Open-Access: This article is an open-access article that was selected by an in-house editor and fully peer-reviewed by external reviewers. It is distributed in accordance with the Creative Commons Attribution NonCommercial (CC BY-NC 4.0) license, which permits others to distribute, remix, adapt, build upon this work non-commercially, and license their derivative works on different terms, provided the original work is properly cited and the use is non-commercial. See: http://creativecommons.org/Licenses/by-nc/4.0/

Corresponding author: Edina Amponsah-Dacosta, PhD, MPH, Postdoctoral Fellow, Vaccines for Africa Initiative, School of Public Health and Family Medicine, University of Cape Town, Anzio Road, Observatory, Cape Town 7925, Western Cape, South Africa. edina.amponsah-dacosta@uct.ac.za

Received: June 26, 2020
Peer-review started: June 26, 2020
First decision: September 21, 2020
Revised: September 24, 2020
Accepted: October 12, 2020
Article in press: October 12, 2020
Published online: December 15, 2020
Processing time: 167 Days and 14.6 Hours

Abstract

Globally, a shift in the epidemiology of chronic liver disease has been observed. This has been mainly driven by a marked decline in the prevalence of chronic hepatitis B virus infection (CHB), with the greatest burden restricted to the Western Pacific and sub-Saharan African regions. Amidst this is a growing burden of metabolic syndrome (MetS) worldwide. A disproportionate co-burden of human immunodeficiency virus (HIV) infection is also reported in sub-Saharan Africa, which poses a further risk of liver-related morbidity and mortality in the region. We reviewed the existing evidence base to improve current understanding of the effect of underlying MetS on the development and progression of chronic liver disease during CHB and HIV co-infection. While the mechanistic association between CHB and MetS remains poorly resolved, the evidence suggests that MetS may have an additive effect on the liver damage caused by CHB. Among HIV infected individuals, MetS-associated liver disease is emerging as an important cause of non-AIDS related morbidity and mortality despite antiretroviral therapy (ART). It is plausible that underlying MetS may lead to adverse outcomes among those with concomitant CHB and HIV co-infection. However, this remains to be explored through rigorous longitudinal studies, especially in sub-Saharan Africa. Ultimately, there is a need for a comprehensive package of care that integrates ART programs with routine screening for MetS and promotion of lifestyle modification to ensure an improved quality of life among CHB and HIV co-infected individuals.

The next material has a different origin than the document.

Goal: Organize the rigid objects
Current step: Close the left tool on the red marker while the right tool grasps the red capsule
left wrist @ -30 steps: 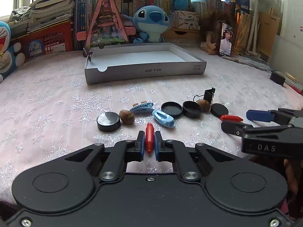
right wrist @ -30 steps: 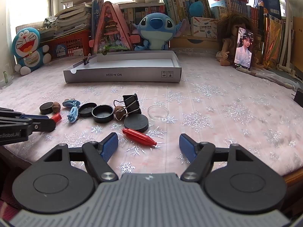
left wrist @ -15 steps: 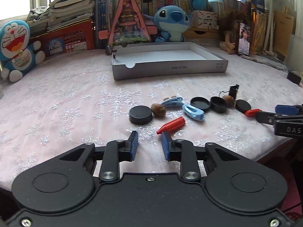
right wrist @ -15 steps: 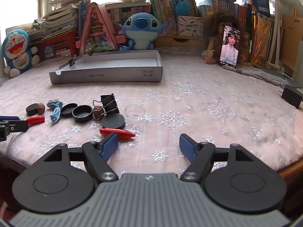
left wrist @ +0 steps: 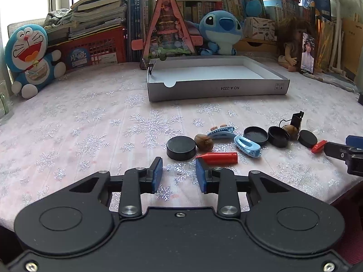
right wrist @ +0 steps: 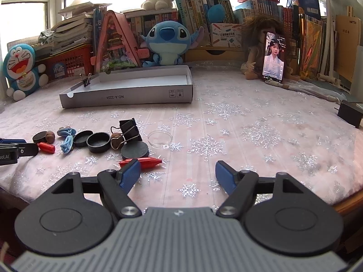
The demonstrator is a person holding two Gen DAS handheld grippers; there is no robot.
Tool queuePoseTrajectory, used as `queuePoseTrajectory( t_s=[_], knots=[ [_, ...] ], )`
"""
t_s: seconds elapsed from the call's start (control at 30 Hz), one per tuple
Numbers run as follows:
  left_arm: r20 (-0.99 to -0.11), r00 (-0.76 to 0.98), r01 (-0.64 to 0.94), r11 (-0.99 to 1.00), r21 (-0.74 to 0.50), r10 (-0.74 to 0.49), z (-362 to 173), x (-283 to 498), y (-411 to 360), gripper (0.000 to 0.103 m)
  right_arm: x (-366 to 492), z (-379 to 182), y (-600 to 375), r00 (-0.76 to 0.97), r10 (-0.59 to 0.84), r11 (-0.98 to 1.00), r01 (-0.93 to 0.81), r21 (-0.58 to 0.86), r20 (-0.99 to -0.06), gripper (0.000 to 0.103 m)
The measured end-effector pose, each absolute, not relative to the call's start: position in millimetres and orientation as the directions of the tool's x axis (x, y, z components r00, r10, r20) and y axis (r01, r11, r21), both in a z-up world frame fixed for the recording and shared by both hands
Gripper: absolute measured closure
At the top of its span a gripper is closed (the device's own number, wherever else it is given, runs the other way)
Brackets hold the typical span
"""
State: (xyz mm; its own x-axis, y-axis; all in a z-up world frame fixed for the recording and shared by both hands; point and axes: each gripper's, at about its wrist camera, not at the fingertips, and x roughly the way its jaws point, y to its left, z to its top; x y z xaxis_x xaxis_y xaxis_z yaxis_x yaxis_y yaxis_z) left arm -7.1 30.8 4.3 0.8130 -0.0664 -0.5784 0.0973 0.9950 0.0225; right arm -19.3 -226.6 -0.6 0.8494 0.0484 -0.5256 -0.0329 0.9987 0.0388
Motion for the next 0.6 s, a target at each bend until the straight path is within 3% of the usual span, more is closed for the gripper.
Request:
queuePoseTrajectory(
  t_s=[0.17,0.6],
  knots=[
    [-0.535,0.840,0.102,0.995,-0.005,-0.089,7.4,-16.8,27.0,0.040,-21.7,0.6,-224.3,0.864,0.075,0.997,-0.056,0.053,-0.498,0.019],
    [-0.528,0.841,0.124,0.992,-0.026,-0.119,2.0,-13.9,1.3,0.039,-22.8,-3.8,-205.7,0.872,0.119,0.989,-0.146,-0.020,-0.476,0.019]
  ],
)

Keywords: Hepatitis B virus; Human immunodeficiency virus; Metabolic syndrome; Fatty liver disease; Chronic liver disease; Sub-Sharan Africa

Core Tip: Independently, chronic hepatitis B virus (HBV) infection, human immunodeficiency virus (HIV) infection and metabolic syndrome (MetS) are known risk factors of chronic liver disease. The presence of MetS components, including type 2 diabetes mellitus, central obesity and lipid abnormalities, are associated with adverse outcomes and altered treatment response among HBV and HIV infected individuals. While underlying MetS may have an additive effect on the development and progression of chronic liver disease among HBV-HIV co-infected individuals, the evidence from endemic regions like sub-Saharan Africa is limited and deserves further attention in the research agenda.